07: Kenangan Memilukan

225 21 3
                                    

Bangkit dari tidur panjangnya, seorang ibu paruh baya membuka mata. Meski cahaya lampu mengusik kornea, dia tidak mau menyerah. Dia berusaha bangun demi mengucap sepatah kata kepada wanita di sampingnya. Agak miris melihat wanita itu lantaran tidur sambil duduk. Pelan-pelan dia coba keluarkan suara, namun tidak bisa. Dia kerahkan lagi usaha untuk bicara, namun tidak bisa juga. Kali ketiga dia menguji kemampuan bicaranya, namun bukan suara yang berhasil dikeluarkan, melainkan belatung-belatung menjijikan. Panik, dia membuang selimut untuk menyingkirkan belatung itu. Bersama keringat yang membasahi pelipis, bola matanya terus berputar hingga berhenti di satu titik, yakni ranjang sebelah kanan. Sekat dari tirai itu menampilkan siluet berupa tubuh, rambut, dan juga kuku. Selain itu, bayangan perut buncit menegaskan bahwa ada wanita hamil di sana. Napas sang ibu tiba-tiba berat. Dia pun beringsut mundur hingga punggungnya membentur dinding.

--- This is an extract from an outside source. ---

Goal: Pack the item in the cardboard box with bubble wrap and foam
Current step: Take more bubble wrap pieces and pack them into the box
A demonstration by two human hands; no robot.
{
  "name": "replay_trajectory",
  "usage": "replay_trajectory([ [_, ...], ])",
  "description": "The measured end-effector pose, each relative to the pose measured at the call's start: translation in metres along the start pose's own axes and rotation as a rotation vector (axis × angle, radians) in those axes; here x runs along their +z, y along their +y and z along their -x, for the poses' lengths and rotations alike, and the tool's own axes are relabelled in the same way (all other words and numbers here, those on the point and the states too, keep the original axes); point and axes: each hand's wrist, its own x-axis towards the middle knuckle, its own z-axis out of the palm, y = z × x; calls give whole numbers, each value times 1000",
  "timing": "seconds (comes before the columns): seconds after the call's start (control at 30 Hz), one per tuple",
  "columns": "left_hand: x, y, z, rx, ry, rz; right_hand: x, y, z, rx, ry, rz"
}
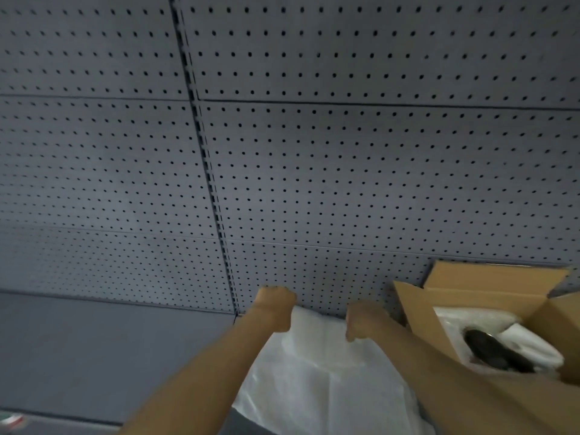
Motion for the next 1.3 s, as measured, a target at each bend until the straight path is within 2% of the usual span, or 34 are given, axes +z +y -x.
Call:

Lama kelamaan perut wanita itu mengempis diiringi tangis bayi. Pemandangan di balik tirai semakin mengerikan kala lengkingan bayi digantikan suara orang mencecap makanan. Darah memuncrat hebat sampai membuat tirai kotor. Ingin sekali si ibu pingsan, namun entah kenapa matanya tidak mau tertutup. Dia seolah dikendalikan untuk menyaksikan peristiwa di balik tirai sampai selesai.

KRAK!

Suara gesekan tulang terdengar dari sana. Sosok itu menoleh dan menjorokkan kepalanya ke tirai. Si ibu menjerit hingga wanita yang duduk di sampingnya terbangun. Dengan kesadaran yang belum terkumpul, wanita itu berusaha menenangkan ibunya. Ibu bernama Sumarni semakin panik lantaran dia tidak lagi melihat tirai yang menggembung karena tonjolan kepala, melainkan wajah berlumur darah dengan rambut awut-awutan. Makhluk itu tersenyum memamerkan gigi runcingnya sehingga tampak sisa organ berupa ari-ari yang disantapnya tadi.

"Sadar, Bu! Sadar!"

Bunyi elektrokardiogram kian membahana. Sintya, anak kandung Sumarni sudah tidak mampu menenangkan ibunya. Dokter pun dipanggil agar Sumarni bisa ditenangkan. Begitu dokter tiba, Sintya dipersilakan menunggu di luar sampai proses pengobatan selesai. Air mata Sintya meleleh; tidak kuasa melihat kondisi sang ibu.

"Ya Tuhan, aku harus gimana?"

Tidak tahu penyakit yang diderita Sumarni sebenarnya, namun perempuan paruh baya itu seringkali mengejang. Kadang ia melotot ke langit-langit; meneriaki objek tak terlihat. Sorot mata yang kosong membuat Sintya bergidik setiap kali melihatnya.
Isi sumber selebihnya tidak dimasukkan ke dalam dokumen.